Turns out they are by far the loudest animals in the tambo. They scream and growl and grunt and howl for hours every day. Come to think of it, the only time they’re quiet is when they’re sleeping. I’m accustomed to it now, hardly notice actually, but today one of them was making even more noise than usual. “Crazy pig,” I thought. “From the sound, you’d think someone was killing it.”

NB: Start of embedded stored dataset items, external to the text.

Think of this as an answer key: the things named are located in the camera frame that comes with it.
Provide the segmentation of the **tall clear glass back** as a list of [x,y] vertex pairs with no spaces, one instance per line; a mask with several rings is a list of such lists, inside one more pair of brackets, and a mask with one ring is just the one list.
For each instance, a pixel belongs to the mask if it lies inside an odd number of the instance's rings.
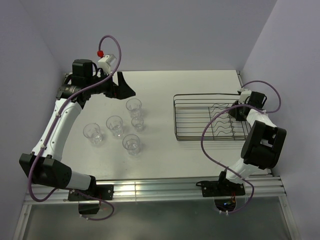
[[131,118],[142,116],[142,102],[139,99],[131,98],[126,102],[125,106]]

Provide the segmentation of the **small clear glass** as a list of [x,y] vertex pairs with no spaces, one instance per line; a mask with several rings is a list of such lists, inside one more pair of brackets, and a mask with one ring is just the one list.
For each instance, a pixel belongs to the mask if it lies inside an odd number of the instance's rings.
[[145,129],[144,119],[141,116],[132,118],[131,125],[136,132],[142,132]]

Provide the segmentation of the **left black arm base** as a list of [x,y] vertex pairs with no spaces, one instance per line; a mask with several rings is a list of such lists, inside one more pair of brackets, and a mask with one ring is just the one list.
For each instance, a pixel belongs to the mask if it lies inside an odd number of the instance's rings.
[[102,210],[102,205],[109,205],[110,216],[113,215],[115,208],[108,202],[113,199],[114,185],[103,184],[96,185],[88,190],[70,190],[67,200],[69,202],[78,202],[78,212],[80,215],[93,216],[99,210]]

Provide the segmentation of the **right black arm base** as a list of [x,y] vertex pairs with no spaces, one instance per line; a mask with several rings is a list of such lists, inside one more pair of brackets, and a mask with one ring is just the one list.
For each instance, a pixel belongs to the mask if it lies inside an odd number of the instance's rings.
[[233,212],[237,206],[236,197],[246,194],[243,184],[234,183],[227,180],[227,171],[224,170],[219,174],[218,180],[201,180],[195,185],[201,188],[204,198],[226,197],[226,199],[215,199],[215,207],[220,213]]

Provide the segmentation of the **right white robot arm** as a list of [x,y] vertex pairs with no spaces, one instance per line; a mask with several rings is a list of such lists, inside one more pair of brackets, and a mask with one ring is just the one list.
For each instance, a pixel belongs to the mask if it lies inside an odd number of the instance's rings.
[[229,194],[234,186],[242,183],[242,179],[258,170],[272,169],[278,163],[287,131],[277,127],[264,112],[266,100],[263,93],[244,90],[233,105],[246,104],[253,108],[242,106],[229,111],[236,120],[247,121],[250,132],[242,147],[240,159],[229,170],[220,173],[216,189],[222,195]]

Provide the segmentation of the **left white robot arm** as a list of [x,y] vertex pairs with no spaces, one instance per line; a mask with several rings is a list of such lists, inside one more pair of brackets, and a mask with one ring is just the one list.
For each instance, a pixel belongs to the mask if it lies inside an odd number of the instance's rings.
[[92,95],[103,94],[118,100],[135,96],[122,72],[116,73],[118,82],[113,82],[111,66],[115,60],[109,54],[97,63],[88,59],[72,63],[72,73],[57,90],[54,110],[43,135],[31,153],[23,153],[19,159],[30,184],[76,189],[86,200],[96,197],[95,178],[73,171],[62,163],[62,154],[75,120]]

When I’d finished mucking the pen where the terneritos [calves] sleep, I wandered over to a group of students who were working with what looked to me like a very sick pig. There was a little blood on its chest and it was lying pretty still. Rather awkwardly, as usual, I asked what was wrong with it. Looking at me as though I were a little daft [which is also business as usual around here] one of the students pointed to a table behind me on which lay several large knives coated in very fresh blood.

Oh.

I don’t quite know why it strikes me as funny. It wasn’t the pig being butchered that was funny. That’s life around here [and at home too, only we lack the proximity]. I think my expectations, my world-view I guess you’d say, has been so up-ended here that I no longer expect to be right about anything. But someone actually was killing the pig. I wonder if it’s a kind of pendulum experience [like so many others in life] where you come in to a new situation/a new culture and realize all your expectations were off, all the things you thought you understood, you didn’t etc. etc. But then maybe after a while you come back to realizing that you can still trust you gut for some things, that you can perceive without your expectations coloring it, that some things are true no matter where you are.

Monkeys!

Monkeys!

The Learning of Their Fathers...

The Learning of Their Fathers...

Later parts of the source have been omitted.